Q: What is CDC (Change Data Capture) and how does it enable cross-region replication?

CDC captures every database change (INSERT, UPDATE, DELETE) as a stream of events in real time. Tools: Debezium (open source, supports PostgreSQL, MySQL, MongoDB), AWS DMS, Google Datastream. Debezium reads the database write-ahead log (WAL) and publishes change events to Kafka. For cross-region replication: Kafka MirrorMaker 2 replicates topics from the primary region Kafka cluster to the secondary region cluster. The secondary region consumes the change stream and applies it to its read replica. Lag: typically < 1 second. Benefits over logical replication: (1) Kafka provides durable storage and replayability — if the secondary region is down, it catches up when it recovers. (2) Multiple consumers can use the same change stream for different purposes (replication, audit, cache invalidation). (3) Decoupled — primary DB is not directly connected to secondary DB.

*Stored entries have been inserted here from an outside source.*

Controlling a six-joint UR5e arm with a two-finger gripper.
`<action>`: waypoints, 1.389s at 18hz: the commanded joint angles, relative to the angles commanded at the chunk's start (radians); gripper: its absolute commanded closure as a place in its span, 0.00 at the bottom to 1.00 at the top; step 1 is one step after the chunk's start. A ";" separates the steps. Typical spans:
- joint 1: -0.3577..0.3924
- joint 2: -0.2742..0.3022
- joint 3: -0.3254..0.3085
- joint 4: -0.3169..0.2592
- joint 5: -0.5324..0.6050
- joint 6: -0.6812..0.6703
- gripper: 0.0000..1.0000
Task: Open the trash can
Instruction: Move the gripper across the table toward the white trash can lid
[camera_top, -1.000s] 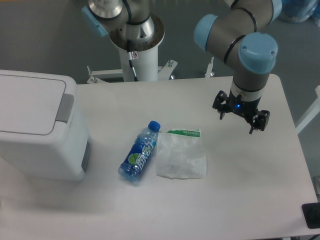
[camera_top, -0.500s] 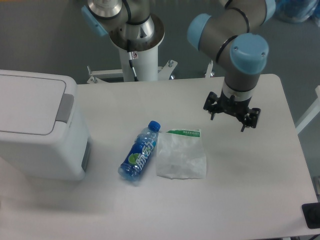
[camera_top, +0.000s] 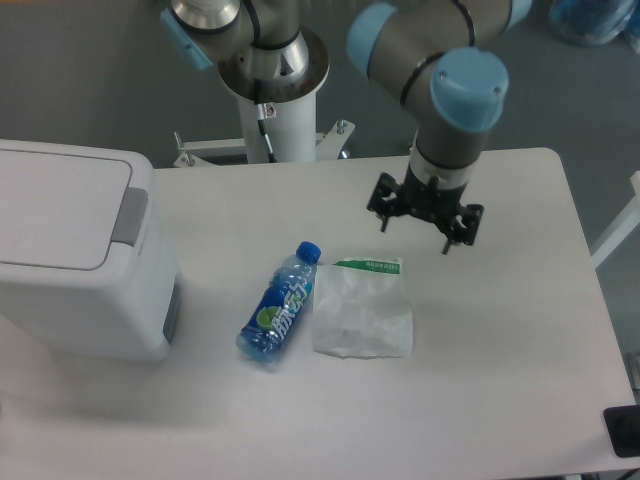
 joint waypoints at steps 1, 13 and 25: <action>-0.015 -0.003 0.034 -0.038 -0.019 -0.032 0.00; -0.150 -0.008 0.126 -0.129 -0.175 -0.270 0.00; -0.284 -0.005 0.140 -0.119 -0.250 -0.479 0.00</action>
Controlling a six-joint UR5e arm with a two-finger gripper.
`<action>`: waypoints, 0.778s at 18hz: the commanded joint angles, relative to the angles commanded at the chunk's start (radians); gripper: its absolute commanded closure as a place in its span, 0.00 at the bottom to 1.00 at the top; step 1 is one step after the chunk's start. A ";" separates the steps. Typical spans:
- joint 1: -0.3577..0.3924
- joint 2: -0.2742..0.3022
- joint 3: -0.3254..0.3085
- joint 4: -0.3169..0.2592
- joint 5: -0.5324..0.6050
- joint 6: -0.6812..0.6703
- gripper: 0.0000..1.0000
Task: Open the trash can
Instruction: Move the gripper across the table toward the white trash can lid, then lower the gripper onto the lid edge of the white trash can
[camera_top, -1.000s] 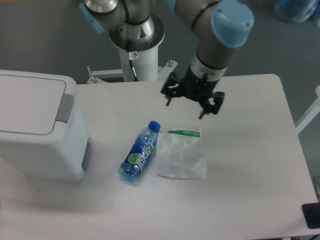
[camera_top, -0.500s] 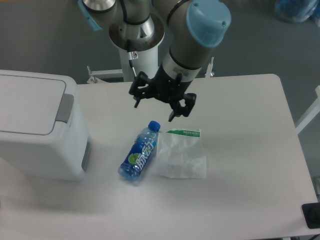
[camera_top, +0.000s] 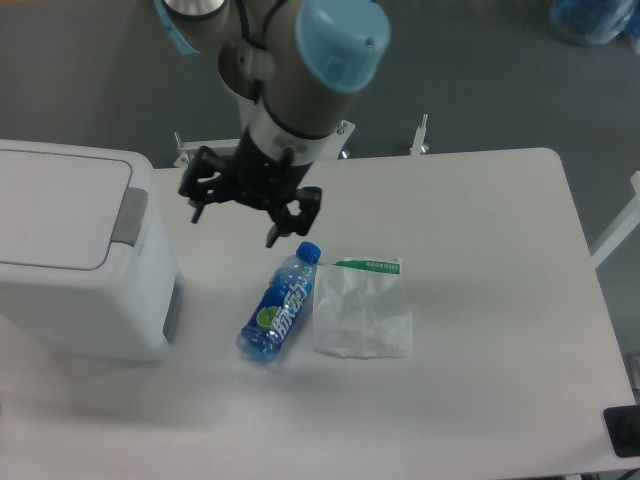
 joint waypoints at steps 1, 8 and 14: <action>-0.002 0.000 -0.003 0.000 -0.002 0.000 0.00; -0.023 -0.005 -0.008 0.002 -0.002 -0.021 0.00; -0.046 -0.009 -0.012 0.003 -0.014 -0.046 0.00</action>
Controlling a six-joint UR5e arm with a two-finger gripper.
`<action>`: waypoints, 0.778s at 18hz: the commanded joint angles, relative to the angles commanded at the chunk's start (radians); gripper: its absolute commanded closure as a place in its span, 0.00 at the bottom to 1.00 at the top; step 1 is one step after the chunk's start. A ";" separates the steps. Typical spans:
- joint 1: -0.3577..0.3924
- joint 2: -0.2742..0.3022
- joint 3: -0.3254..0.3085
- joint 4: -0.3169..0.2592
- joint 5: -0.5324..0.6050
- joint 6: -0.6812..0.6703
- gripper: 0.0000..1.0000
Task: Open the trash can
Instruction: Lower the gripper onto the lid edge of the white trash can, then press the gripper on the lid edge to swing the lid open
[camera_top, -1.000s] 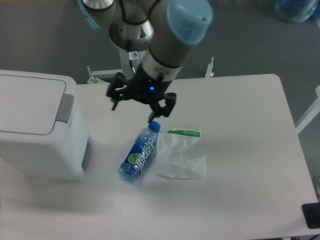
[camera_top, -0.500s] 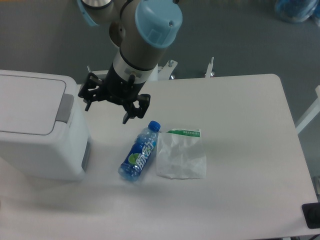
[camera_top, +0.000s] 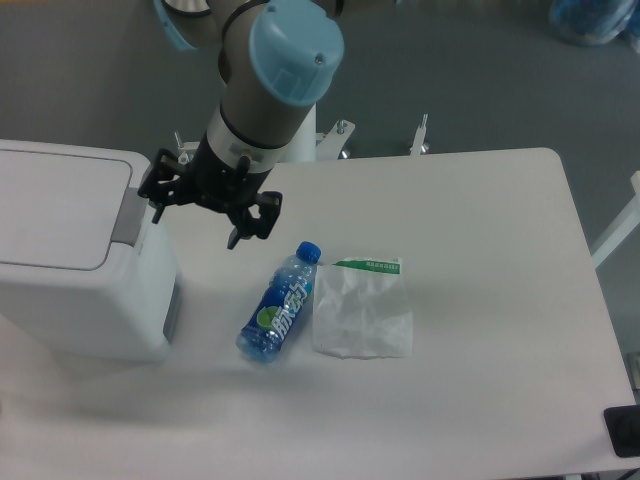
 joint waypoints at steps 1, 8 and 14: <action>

Q: How does global load balancing route traffic to the nearest healthy region?

Three approaches: (1) GeoDNS: the DNS resolver returns different IP addresses based on the client's geographic location. Simple to implement; failover speed limited by DNS TTL (60-300 seconds). (2) Anycast: the same IP address is announced from multiple PoPs (points of presence) via BGP. Network routing automatically directs clients to the topologically nearest PoP. Used by Cloudflare and CDNs for <20ms routing decisions. No DNS TTL delay on failover. (3) AWS Global Accelerator / GCP Global LB: managed global load balancer with health checks. Routes TCP/UDP traffic to the nearest healthy region. Health check failure detected in 10-30 seconds; failover in 30-60 seconds. Recommendation: use Global Accelerator or GCP Global LB for API traffic (fastest failover, no DNS dependency), and GeoDNS + CDN for static assets.

Q: What are RTO and RPO, and what values are achievable with multi-region?

RTO (Recovery Time Objective): maximum acceptable time from failure to restored service. How long can you be down? RPO (Recovery Point Objective): maximum acceptable data loss measured in time. How much data can you afford to lose? With active-passive multi-region: RTO = 1-5 minutes (time to detect failure, promote replica, and update routing). RPO = replication lag at time of failure, typically < 1 second with synchronous replication to a standby, or < 30 seconds with asynchronous replication. With active-active: RTO = seconds (traffic already flowing to all regions; failed region just stops receiving new traffic). RPO = near-zero for writes that succeeded in any region before failure. Without multi-region (single AZ failover): RTO = 1-10 minutes, RPO = seconds. Without any HA: RTO = hours (manual restore from backup), RPO = hours (last backup).

Q: How do you handle conflict resolution in an active-active multi-region database?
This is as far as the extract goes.